YOUR GOAL
Check each line of the entries. Copy the ones that contain the string "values".

# # # # #

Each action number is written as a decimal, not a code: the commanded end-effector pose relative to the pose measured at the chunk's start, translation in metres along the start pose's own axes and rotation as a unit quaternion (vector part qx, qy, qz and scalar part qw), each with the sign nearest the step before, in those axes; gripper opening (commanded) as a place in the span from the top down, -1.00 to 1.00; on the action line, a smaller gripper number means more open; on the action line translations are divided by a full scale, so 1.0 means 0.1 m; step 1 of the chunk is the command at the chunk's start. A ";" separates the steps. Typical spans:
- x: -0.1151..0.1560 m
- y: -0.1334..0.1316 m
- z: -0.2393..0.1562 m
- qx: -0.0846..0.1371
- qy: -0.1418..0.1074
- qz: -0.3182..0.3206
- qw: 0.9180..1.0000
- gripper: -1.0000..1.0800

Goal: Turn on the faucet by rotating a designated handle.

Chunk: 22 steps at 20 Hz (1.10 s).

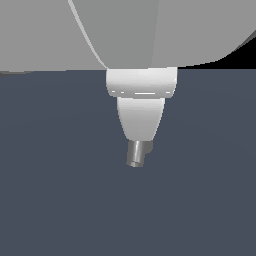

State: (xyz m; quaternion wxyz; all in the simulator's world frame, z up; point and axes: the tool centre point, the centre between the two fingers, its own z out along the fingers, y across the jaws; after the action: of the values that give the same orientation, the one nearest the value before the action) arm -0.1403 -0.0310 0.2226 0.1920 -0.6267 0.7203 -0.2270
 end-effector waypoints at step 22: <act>0.43 -0.22 0.01 -0.003 0.004 0.009 1.000 1.00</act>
State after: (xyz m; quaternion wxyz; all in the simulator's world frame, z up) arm -0.1284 -0.0594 0.2340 0.1911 -0.6338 0.7150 -0.2249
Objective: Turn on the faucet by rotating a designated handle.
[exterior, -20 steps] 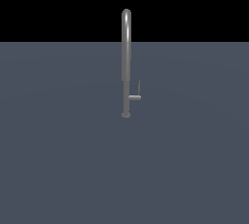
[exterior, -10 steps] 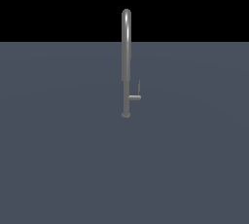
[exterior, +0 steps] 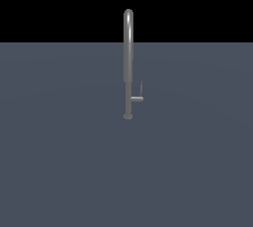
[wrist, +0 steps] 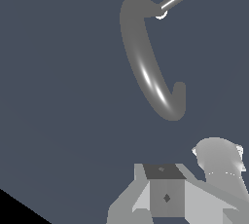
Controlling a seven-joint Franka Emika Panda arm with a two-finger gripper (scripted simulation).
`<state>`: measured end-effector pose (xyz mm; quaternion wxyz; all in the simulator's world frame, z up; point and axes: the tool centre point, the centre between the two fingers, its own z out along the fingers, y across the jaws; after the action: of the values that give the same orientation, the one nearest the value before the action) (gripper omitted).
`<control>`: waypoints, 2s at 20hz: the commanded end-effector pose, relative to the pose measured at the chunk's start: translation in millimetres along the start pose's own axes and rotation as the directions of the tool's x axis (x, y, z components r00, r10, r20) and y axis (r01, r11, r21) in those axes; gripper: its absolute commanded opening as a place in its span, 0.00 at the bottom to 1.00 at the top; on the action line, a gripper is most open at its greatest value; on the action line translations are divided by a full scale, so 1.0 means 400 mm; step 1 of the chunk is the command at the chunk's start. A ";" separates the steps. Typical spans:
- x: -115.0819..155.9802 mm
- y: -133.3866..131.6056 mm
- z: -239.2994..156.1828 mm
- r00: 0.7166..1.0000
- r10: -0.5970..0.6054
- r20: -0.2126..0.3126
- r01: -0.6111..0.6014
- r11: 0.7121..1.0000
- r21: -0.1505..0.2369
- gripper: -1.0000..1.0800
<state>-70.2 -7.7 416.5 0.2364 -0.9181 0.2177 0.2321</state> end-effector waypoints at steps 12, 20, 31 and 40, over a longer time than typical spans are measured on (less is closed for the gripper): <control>0.235 0.014 0.040 0.953 0.197 0.232 -0.245 0.949 0.201 0.00; 0.384 0.045 0.098 0.868 0.289 0.404 -0.423 0.856 0.296 0.00; 0.575 0.109 0.237 0.673 0.347 0.653 -0.677 0.644 0.355 0.00; 0.650 0.140 0.331 0.553 0.337 0.761 -0.786 0.515 0.343 0.00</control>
<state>65.0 -57.3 162.7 0.4975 -0.5209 0.4961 0.4847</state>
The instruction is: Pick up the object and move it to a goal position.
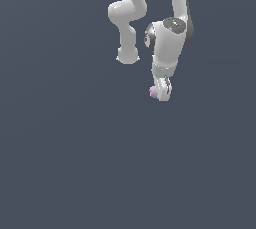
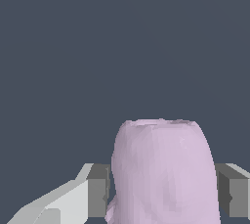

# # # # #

ANSWER TO THE EXERCISE
State: (xyz m; quaternion wxyz; all in the simulator's world frame, z up; point and axes: the tool centre point, the centre between the two fingers, its own z out along the fingers, y across the jaws; after the action: of the values that give the same orientation, the one nearest the value before the action) arm -0.1403 -0.0310 0.2226 0.1920 -0.6267 0.7203 -0.2270
`<state>`: measured end-effector pose (xyz mm; quaternion wxyz; all in the simulator's world frame, z up; point and axes: the tool centre point, the centre between the two fingers, its own z out along the fingers, y across the jaws; after the action: of the values that give the same orientation, the one nearest the value before the action) (gripper omitted).

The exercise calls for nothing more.